Por meio da Lei de Acesso à Informação, o Intercept Brasil solicitou à Marinha detalhes sobre as atividades dos especialistas mencionados pelo empresário. “Os profissionais citados fazem parte da equipe do empresário Flávio Augusto. Portanto, quaisquer dados relativos aos profissionais devem ser solicitados àquele empresário”, escreveu a instituição na resposta ao pedido, e se recusou a explicar quais atividades Flávio Augusto e os profissionais mencionados por ele se envolveram desde então. O empresário, por sua vez, não respondeu aos contatos da reportagem.
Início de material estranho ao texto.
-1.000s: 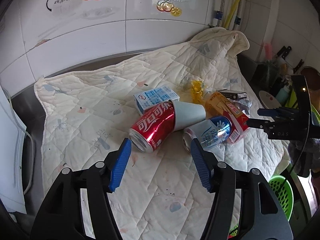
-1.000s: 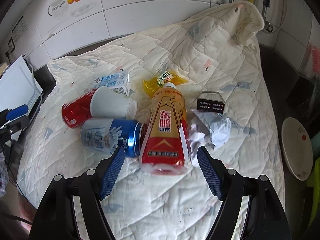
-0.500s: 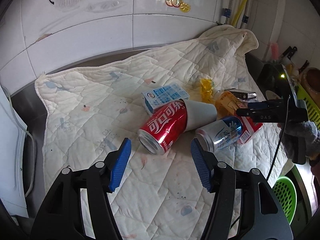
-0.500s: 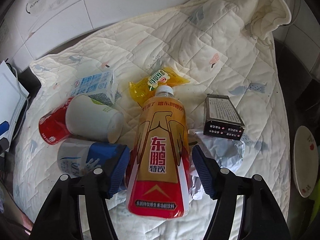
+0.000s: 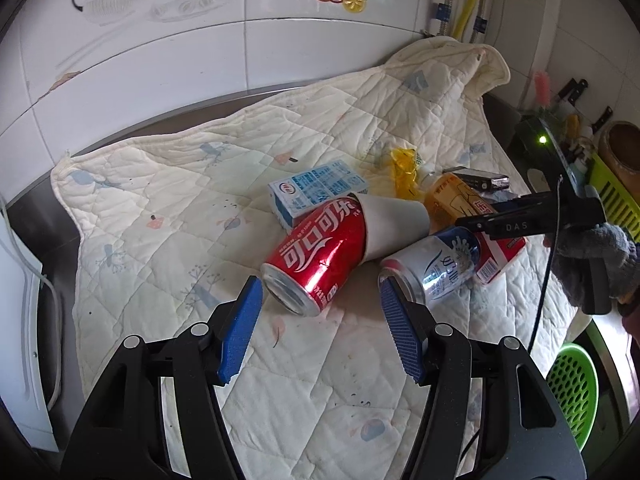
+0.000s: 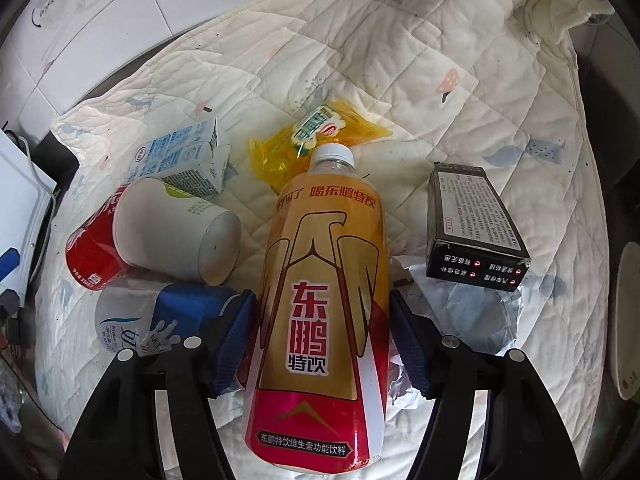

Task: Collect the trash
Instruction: 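Grasp the orange drink bottle with the right gripper while the left tool moves toward the blue can, then grasp the blue milk beer can with the left gripper while the right lifts the bottle toward the basket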

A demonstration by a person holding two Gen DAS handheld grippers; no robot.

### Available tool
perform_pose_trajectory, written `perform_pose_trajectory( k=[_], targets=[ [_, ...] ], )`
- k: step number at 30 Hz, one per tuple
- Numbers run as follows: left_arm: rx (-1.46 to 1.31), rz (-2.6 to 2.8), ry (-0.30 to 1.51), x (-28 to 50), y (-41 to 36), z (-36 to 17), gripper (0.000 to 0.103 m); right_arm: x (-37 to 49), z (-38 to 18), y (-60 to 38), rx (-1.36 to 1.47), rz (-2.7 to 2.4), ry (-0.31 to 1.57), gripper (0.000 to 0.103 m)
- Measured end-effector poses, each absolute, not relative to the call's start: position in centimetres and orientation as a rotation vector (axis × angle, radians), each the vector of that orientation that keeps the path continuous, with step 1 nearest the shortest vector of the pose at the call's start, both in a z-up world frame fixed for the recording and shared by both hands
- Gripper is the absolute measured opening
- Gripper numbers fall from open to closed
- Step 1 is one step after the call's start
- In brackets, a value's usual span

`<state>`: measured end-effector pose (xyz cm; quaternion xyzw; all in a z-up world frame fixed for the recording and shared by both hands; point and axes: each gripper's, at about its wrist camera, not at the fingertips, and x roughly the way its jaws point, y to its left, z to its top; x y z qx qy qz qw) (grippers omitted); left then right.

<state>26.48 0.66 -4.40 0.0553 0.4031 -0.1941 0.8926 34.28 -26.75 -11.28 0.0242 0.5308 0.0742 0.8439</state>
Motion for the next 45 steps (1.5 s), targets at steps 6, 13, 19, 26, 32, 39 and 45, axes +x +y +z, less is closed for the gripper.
perform_pose_trajectory(
  k=[6,13,19,26,32,39,45],
  targets=[
    [0.149,-0.484,0.843,27.0,-1.2,-4.9,0.061,32.5,-11.0,-27.1,0.066,0.156,1.115,0.063],
    [0.249,-0.616,0.845,27.5,-5.3,-5.8,0.061,29.4,-10.9,-27.9,0.085,0.141,1.098,0.062],
    [0.310,-0.720,0.842,28.1,-8.2,-6.9,0.069,26.5,-10.5,-28.2,0.109,0.127,1.092,0.062],
    [0.387,-0.799,0.852,28.9,-10.5,-8.2,0.069,23.9,-10.8,-28.1,0.115,0.103,1.114,0.062],
    [0.427,-0.817,0.890,30.1,-11.5,-9.8,0.068,23.2,-11.3,-28.3,0.102,0.087,1.133,0.063],
    [0.417,-0.870,0.925,31.4,-11.9,-10.5,0.072,24.3,-11.9,-27.9,0.088,0.069,1.146,0.066],
    [0.434,-0.896,0.939,31.5,-12.8,-11.2,0.075,24.6,-12.4,-28.1,0.102,0.055,1.149,0.066]
  ],
)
Menos de dois meses depois da nomeação de Flávio Augusto, no dia 1º de dezembro, a comunicação da Marinha esteve no centro de uma polêmica. Naquela data, as redes sociais oficiais da instituição publicaram um vídeo questionando supostos privilégios dos militares. As imagens mostravam os profissionais da instituição em serviço intercaladas com registros de cidadãos civis em momentos de lazer.
O vídeo foi ao ar logo após o governo Lula anunciar o pacote de corte de gastos, que prevê, entre outras medidas, o estabelecimento da idade mínima de 55 anos para a passagem à reserva. Após pressão do Palácio do Planalto, o vídeo foi removido. Circulou na imprensa que o presidente Lula chegou a cogitar a demissão do comandante da Marinha, o almirante Marcos Olsen, mas voltou atrás após reunião em dezembro.
A reportagem questionou a Marinha se houve participação de Flávio Augusto ou de sua equipe na produção e divulgação do conteúdo. “Em relação ao vídeo da Campanha do Dia do Marinheiro, não houve envolvimento da equipe do Flávio Augusto na elaboração do conteúdo”, garantiu a instituição, em nota.
Bilionário já disse que é “legítimo” questionar sistema eleitoral
A oposição ao governo Lula não é novidade na trajetória de Flávio Augusto. Em 2018, em uma reportagem da BBC, ele defendeu que a CLT é uma “legislação arcaica”. “Eu nunca tive carteira assinada, trabalhei quatro anos informalmente e nunca quis ter. Nunca ganhei férias, vale-transporte, vale-refeição. O que eu vendia, eu ganhava, o que não vendia, eu não ganhava. E foi isso que me permitiu crescer. Se eu estivesse vivendo de salário, 13º, eu estaria vivendo um formato que me limitava”, declarou.
Em 2021, Flávio Augusto chegou a defender “auditoria” das eleições – sendo que elas já são auditadas – e o voto impresso. “Qual é o problema de se ter a impressão do voto pra auditoria? Questionar o sistema eleitoral não deve ser um tabu. É legitimo”, escreveu, em sua conta no X.